- What the task requires
Only the lines holding "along" are wanted here; copy each from the listing.

- Provided material
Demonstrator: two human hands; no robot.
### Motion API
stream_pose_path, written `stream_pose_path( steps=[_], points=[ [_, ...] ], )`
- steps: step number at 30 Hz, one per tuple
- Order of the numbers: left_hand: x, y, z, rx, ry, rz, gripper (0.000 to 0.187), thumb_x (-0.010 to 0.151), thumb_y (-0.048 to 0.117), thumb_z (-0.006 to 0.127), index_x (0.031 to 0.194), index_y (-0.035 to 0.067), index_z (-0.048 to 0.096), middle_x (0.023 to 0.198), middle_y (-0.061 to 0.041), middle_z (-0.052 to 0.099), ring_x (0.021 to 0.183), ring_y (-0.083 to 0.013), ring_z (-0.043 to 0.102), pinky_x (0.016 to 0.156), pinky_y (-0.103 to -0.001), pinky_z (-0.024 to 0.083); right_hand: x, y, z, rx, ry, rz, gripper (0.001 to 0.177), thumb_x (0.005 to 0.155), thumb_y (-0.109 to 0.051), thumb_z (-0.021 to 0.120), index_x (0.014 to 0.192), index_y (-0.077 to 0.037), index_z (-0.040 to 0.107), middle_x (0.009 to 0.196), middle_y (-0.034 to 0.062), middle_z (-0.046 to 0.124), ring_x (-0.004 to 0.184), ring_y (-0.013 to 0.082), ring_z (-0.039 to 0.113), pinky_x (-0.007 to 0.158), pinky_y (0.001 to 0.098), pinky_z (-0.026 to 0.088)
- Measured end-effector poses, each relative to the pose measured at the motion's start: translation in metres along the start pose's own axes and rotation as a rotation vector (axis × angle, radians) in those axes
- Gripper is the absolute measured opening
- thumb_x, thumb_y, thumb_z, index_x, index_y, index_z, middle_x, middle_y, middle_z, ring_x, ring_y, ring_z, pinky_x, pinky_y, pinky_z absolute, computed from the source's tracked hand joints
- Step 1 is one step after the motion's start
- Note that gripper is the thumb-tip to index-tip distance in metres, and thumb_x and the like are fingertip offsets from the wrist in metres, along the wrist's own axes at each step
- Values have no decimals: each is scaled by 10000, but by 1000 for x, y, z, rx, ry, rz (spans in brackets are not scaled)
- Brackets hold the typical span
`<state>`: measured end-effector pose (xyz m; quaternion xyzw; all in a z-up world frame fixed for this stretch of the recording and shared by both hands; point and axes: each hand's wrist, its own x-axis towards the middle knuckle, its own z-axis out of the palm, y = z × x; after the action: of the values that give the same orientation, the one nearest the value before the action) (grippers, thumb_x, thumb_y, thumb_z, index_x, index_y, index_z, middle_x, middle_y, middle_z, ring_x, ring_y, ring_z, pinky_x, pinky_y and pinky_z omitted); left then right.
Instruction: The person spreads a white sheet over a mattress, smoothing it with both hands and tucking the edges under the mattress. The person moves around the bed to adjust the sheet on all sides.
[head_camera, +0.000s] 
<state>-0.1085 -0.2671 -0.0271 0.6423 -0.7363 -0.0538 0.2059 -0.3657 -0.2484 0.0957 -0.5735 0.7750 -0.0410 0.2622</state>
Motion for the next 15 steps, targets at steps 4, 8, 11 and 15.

- Exercise output
- Measured end-effector poses, each relative to the pose measured at the motion's start: translation in metres along the start pose's own axes and rotation as a rotation vector (axis × angle, radians) in those axes
- Note that gripper is the thumb-tip to index-tip distance in metres, and thumb_x and the like are fingertip offsets from the wrist in metres, along the wrist's own axes at each step

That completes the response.